Amos ha 7 anni ed è così piccolo da dimostrarne 5.
E' impolverato e sporco, così come la mamma che non ha un solo dente sano.
Sono arrivati alle 8 di sera e mi han trovato ancora alle prese con l’ambulatorio.
Vengono dal Tharaka, e sono poveri, ragione fondamentale per una immediata intesa psicologica non verbale tra di noi.
Chiedo alla madre di dove sono, e mi dicono che provengono da Kathangacine. Già la parola suscita in me un rispetto incommensurabile: 80 chilometri di sterrato che la donna si è fatta spendendo un sacco di soldi per essere trasportata fin qui a cavallo di una motocicletta cinese.
Ha viaggiato con Amos legato alla schiena in un pareo.
“Ad ogni asperità del terreno si metteva a strillare di dolore!”, mi ha confidato con le lacrime agli occhi.
Visito rapidamente il piccolo, e non mi ci vuole molta scienza per comprendere che il femore sinistro è spezzato in due. La madre insiste che si tratta invece del ginocchio, e non della coscia.
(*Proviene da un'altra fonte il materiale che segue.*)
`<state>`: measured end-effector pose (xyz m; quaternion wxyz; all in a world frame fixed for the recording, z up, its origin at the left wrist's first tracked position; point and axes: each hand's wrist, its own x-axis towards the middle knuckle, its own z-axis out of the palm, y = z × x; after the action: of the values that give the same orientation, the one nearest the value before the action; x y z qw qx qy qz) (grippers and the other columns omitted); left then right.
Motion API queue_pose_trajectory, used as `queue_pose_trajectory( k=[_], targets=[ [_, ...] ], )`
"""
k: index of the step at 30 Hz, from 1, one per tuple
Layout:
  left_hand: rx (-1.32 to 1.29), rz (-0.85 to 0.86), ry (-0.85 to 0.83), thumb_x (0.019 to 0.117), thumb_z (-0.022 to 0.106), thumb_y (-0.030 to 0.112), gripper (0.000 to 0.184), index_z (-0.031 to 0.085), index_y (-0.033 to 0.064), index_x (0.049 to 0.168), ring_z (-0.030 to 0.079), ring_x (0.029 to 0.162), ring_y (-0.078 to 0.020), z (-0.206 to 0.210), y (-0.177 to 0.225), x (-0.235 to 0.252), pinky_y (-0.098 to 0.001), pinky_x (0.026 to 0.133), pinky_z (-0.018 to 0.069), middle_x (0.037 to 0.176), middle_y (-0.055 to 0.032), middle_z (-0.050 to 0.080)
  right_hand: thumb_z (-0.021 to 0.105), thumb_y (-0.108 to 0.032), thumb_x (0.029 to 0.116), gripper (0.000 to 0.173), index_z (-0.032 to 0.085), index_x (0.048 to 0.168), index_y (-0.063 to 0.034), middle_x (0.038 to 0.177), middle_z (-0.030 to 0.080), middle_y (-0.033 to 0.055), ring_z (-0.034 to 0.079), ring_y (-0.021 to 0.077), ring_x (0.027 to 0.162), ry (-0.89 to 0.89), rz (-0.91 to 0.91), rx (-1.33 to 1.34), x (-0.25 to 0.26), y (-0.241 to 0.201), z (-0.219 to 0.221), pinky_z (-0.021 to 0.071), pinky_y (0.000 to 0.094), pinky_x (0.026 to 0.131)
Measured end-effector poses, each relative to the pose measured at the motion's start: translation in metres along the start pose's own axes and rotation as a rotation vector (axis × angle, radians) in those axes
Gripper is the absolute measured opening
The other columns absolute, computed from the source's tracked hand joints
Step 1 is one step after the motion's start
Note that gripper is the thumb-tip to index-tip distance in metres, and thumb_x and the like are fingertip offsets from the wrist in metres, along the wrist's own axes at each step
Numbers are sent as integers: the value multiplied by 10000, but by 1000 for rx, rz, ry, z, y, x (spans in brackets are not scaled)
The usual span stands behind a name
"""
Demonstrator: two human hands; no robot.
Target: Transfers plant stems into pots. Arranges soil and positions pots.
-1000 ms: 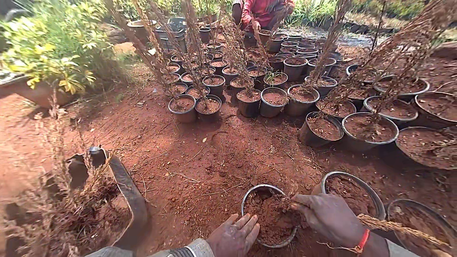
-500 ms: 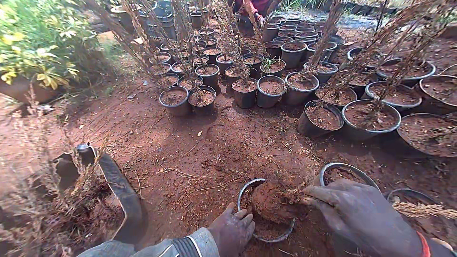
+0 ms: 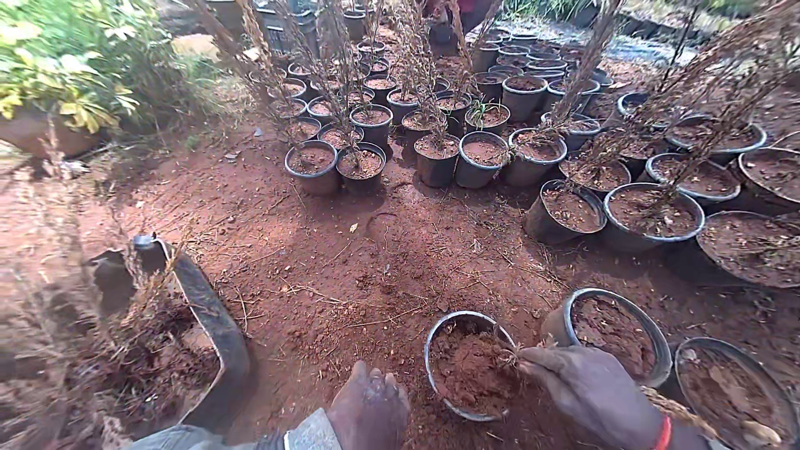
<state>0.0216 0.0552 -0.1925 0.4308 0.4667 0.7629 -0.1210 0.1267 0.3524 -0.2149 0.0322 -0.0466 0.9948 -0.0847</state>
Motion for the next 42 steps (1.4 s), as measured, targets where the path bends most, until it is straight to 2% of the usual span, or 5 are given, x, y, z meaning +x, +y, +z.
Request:
queue_pose_trajectory(
  k=[15,21,30,34,42],
  targets=[
    [-9,-9,34,1038,572,174,433,538,-8,1429,566,1293,-476,11,3,-17,-656,1035,449,1413,-276,573,547,-320,1002,300,747,933,-108,762,713,148,719,385,750,-192,6,-117,15,3,-9,533,593,634],
    [-4,-1,77,1042,562,162,418,542,-11,1423,574,1287,-472,11,5,-23,-648,1020,460,1410,-272,581,474,-295,939,324,734,807,-154,621,665,19,650,213,525,335,-310,-229,9,2,11,493,412,452],
    [-29,-19,69,1029,584,152,434,539,-18,1426,558,1305,-488,15,8,-27,-672,1052,433,1424,-290,567,487,-294,905,298,684,737,-145,589,630,36,649,246,521,168,-298,-274,0,-4,7,489,445,450],
    [0,-3,60,1013,614,179,457,541,-14,1421,569,1290,-480,10,7,-21,-660,1008,469,1419,-276,574,544,-304,1005,307,733,1066,-69,969,737,218,711,440,960,-499,189,-202,12,11,-3,529,630,813],
    [-27,7,74,1012,612,157,436,552,-9,1411,586,1262,-486,13,11,-24,-662,1017,459,1395,-281,591,604,-200,902,183,715,834,-72,684,690,119,705,325,626,-1,-237,-219,-10,-11,10,550,515,567]
  ],
)
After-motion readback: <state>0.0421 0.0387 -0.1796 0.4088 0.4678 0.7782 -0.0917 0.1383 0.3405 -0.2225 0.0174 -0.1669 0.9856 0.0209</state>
Continuiamo a dissentire per un po’, ed alla fine devo ricorrere ad un metodo un po’ rude per convincerla: le metto una mano su quello che io penso sia il focolaio di frattura; poi premo la sua mano con la destra, mentre la mia sinistra solleva lentamente il piedino di Amos, che strilla in un attimo di dolore intensissimo. La donna ritrae l’arto con una smorfia di orrore; ha avvertito lo scroscio dei monconi ossei che andavano in collisione.
A questo punto facciamo la radiografia che conferma il mio sospetto diagnostico.
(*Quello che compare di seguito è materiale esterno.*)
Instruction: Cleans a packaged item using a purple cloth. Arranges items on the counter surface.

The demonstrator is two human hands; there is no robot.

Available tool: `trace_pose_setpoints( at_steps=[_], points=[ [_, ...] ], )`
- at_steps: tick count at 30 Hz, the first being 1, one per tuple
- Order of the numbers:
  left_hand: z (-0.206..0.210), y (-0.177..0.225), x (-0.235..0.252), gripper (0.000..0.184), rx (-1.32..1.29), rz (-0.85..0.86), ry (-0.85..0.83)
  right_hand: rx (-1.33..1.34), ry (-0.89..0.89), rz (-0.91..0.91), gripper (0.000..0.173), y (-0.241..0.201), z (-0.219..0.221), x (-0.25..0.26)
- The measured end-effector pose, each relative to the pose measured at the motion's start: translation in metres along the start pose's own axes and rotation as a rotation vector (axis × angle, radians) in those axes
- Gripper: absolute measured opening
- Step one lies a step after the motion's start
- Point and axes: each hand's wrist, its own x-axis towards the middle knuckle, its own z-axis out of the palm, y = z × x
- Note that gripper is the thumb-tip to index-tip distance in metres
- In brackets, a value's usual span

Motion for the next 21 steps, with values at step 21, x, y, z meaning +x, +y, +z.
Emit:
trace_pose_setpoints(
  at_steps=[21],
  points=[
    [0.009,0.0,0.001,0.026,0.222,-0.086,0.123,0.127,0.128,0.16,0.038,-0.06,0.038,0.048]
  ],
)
Mettiamo una doccia gessata per la notte, al fine di controllare il dolore ed operiamo Amos la mattina seguente.
Intervento andato benissimo con chiodo pediatrico di Sign.
La giornata dell’intervento, fatto in anestesia spinale, è abbastanza problematica a motivo del dolore, ma già il giorno seguente Amos è in piedi con piccole stampelle, sotto lo sguardo vigilie del fisioterapista.
La mamma è entusiasta e quasi non ci crede. In quarta giornata post-operatoria di letto il mio paziente, che ora cammina senza più ricordarsi delle stampelle.
Lo redarguisco di non arrampicarsi più sugli alberi di mango, se non vuole un chiodo anche nell’altro femore.